§ **Instructions to follow**: Please restate the listing below in full, word for word.

§ **Provided data**:
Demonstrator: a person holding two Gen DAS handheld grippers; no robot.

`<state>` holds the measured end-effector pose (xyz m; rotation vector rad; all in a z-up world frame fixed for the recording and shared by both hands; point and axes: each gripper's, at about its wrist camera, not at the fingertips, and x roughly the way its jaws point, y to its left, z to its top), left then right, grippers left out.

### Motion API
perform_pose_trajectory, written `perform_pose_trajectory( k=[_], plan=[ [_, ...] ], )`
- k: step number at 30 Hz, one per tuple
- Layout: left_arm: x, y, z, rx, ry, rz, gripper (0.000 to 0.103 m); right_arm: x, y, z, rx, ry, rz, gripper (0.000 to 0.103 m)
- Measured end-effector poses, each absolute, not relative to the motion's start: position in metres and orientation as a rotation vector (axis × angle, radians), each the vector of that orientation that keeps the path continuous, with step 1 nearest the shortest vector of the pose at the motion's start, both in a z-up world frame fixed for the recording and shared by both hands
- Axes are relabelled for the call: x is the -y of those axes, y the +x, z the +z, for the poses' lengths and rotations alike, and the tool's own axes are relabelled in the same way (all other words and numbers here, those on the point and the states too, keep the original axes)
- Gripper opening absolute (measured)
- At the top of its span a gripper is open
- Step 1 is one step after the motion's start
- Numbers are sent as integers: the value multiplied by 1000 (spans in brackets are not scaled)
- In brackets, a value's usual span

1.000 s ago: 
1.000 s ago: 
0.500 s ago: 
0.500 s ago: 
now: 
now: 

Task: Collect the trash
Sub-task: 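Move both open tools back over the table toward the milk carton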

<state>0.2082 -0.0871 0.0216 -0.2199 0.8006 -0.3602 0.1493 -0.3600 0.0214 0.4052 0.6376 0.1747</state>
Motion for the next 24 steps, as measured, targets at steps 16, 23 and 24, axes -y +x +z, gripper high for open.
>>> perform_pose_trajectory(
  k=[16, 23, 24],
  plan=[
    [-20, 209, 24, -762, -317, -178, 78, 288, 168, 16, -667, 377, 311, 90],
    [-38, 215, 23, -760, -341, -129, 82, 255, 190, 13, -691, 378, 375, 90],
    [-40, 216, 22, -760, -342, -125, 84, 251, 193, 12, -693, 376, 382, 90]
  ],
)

§ **Response area**:
Demonstrator: a person holding two Gen DAS handheld grippers; no robot.

`<state>` holds the measured end-effector pose (xyz m; rotation vector rad; all in a z-up world frame fixed for the recording and shared by both hands; point and axes: each gripper's, at about its wrist camera, not at the fingertips, and x roughly the way its jaws point, y to its left, z to its top), left then right, grippers left out.

### Motion API
perform_pose_trajectory, written `perform_pose_trajectory( k=[_], plan=[ [_, ...] ], )`
- k: step number at 30 Hz, one per tuple
- Layout: left_arm: x, y, z, rx, ry, rz, gripper (0.000 to 0.103 m); right_arm: x, y, z, rx, ry, rz, gripper (0.000 to 0.103 m)
- Measured end-effector poses, each absolute, not relative to the motion's start: position in metres and orientation as a rotation vector (axis × angle, radians), each the vector of that orientation that keeps the path continuous, with step 1 nearest the shortest vector of the pose at the motion's start, both in a z-up world frame fixed for the recording and shared by both hands
- Axes are relabelled for the call: x is the -y of those axes, y the +x, z the +z, for the poses' lengths and rotations alike, and the tool's own axes are relabelled in the same way (all other words and numbers here, those on the point and the states too, keep the original axes)
- Gripper opening absolute (measured)
- At the top of its span a gripper is open
- Step 1 is one step after the motion's start
- Numbers are sent as integers: the value multiplied by 1000 (spans in brackets are not scaled)
- In brackets, a value's usual span

1.000 s ago: 
1.000 s ago: 
0.500 s ago: 
0.500 s ago: 
now: 
now: 

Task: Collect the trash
Sub-task: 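Move both open tools back over the table toward the milk carton
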
<state>0.2082 -0.0871 0.0216 -0.2199 0.8006 -0.3602 0.1493 -0.3600 0.0214 0.4052 0.6376 0.1747</state>
Motion for the next 24 steps, as measured, targets at steps 16, 23 and 24, axes -y +x +z, gripper high for open.
>>> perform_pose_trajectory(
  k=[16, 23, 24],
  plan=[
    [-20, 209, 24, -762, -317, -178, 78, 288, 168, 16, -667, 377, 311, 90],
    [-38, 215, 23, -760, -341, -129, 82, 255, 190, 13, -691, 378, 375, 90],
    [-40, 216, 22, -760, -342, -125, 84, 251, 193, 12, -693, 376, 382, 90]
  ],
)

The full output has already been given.